◆ TASK DETAILS
Retype exactly the lines from the one holding "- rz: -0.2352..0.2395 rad" through the final line of the data, both included.

:: MATERIAL PROVIDED ::

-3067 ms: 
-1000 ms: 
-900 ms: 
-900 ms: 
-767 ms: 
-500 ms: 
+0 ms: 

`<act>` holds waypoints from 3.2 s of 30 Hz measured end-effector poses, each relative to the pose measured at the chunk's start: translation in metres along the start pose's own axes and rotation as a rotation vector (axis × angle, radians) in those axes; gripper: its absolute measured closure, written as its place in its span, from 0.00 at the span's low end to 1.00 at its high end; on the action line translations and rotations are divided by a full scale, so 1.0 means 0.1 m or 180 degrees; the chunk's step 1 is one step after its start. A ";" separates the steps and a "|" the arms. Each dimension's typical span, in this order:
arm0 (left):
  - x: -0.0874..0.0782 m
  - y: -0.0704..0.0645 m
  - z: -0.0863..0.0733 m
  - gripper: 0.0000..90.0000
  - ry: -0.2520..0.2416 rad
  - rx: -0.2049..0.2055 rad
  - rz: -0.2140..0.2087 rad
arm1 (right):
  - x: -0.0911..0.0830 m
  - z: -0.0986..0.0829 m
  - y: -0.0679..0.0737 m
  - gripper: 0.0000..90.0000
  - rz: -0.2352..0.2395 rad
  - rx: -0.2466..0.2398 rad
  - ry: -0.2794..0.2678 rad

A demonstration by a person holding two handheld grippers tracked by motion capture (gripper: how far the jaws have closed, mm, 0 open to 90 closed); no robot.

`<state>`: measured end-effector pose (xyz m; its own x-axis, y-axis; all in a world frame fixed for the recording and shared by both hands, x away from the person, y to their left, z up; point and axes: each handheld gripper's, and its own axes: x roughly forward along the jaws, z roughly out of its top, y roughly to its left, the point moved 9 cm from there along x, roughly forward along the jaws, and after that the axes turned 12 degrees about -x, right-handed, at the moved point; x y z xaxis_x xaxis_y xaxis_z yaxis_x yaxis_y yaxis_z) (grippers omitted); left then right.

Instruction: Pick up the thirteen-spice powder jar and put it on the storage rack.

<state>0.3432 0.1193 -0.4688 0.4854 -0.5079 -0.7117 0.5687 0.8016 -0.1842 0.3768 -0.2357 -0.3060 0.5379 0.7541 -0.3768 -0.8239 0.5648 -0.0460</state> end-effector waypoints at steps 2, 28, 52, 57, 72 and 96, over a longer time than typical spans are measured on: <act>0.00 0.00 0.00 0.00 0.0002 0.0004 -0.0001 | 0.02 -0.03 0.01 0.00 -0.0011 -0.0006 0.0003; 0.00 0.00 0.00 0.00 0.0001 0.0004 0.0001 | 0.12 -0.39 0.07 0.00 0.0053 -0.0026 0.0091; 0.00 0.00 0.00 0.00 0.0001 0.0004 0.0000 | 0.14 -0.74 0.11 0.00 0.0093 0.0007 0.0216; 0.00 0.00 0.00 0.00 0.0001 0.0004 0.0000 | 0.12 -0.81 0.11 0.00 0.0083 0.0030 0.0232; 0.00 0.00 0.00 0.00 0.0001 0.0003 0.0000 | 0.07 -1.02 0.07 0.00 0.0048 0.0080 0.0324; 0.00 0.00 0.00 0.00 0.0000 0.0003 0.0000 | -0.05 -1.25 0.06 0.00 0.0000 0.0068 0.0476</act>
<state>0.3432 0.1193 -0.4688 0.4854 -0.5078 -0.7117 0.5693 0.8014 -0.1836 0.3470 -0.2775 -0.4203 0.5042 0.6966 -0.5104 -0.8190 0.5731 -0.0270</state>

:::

◆ TASK SOLUTION
  - rz: -0.2352..0.2395 rad
  - rx: -0.2466..0.2398 rad
  - ry: -0.2794..0.2678 rad

A demonstration by a person holding two handheld grippers tracked by motion capture (gripper: how far the jaws have closed, mm, 0 open to 90 closed); no robot.

`<state>`: measured end-effector pose (xyz m; its own x-axis, y-axis; all in a world frame fixed for the recording and shared by both hands, x away from the person, y to their left, z up; point and axes: each handheld gripper's, and its own axes: x roughly forward along the jaws, z roughly out of its top, y roughly to its left, the point moved 9 cm from there along x, roughly forward along the jaws, and after that the axes turned 12 degrees about -x, right-handed, at the moved point; x y z xaxis_x xaxis_y xaxis_z yaxis_x yaxis_y yaxis_z) (grippers omitted); left then right.

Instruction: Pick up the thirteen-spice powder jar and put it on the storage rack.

<state>0.3432 0.1193 -0.4688 0.4854 -0.5079 -0.7117 0.5687 0.8016 -0.1842 0.3768 -0.2357 -0.3060 0.5379 0.7541 -0.3768 -0.8239 0.5648 -0.0460</state> end-effector waypoints at steps 2, 28, 52, 57, 72 and 96, over a longer time than typical spans are measured on: <act>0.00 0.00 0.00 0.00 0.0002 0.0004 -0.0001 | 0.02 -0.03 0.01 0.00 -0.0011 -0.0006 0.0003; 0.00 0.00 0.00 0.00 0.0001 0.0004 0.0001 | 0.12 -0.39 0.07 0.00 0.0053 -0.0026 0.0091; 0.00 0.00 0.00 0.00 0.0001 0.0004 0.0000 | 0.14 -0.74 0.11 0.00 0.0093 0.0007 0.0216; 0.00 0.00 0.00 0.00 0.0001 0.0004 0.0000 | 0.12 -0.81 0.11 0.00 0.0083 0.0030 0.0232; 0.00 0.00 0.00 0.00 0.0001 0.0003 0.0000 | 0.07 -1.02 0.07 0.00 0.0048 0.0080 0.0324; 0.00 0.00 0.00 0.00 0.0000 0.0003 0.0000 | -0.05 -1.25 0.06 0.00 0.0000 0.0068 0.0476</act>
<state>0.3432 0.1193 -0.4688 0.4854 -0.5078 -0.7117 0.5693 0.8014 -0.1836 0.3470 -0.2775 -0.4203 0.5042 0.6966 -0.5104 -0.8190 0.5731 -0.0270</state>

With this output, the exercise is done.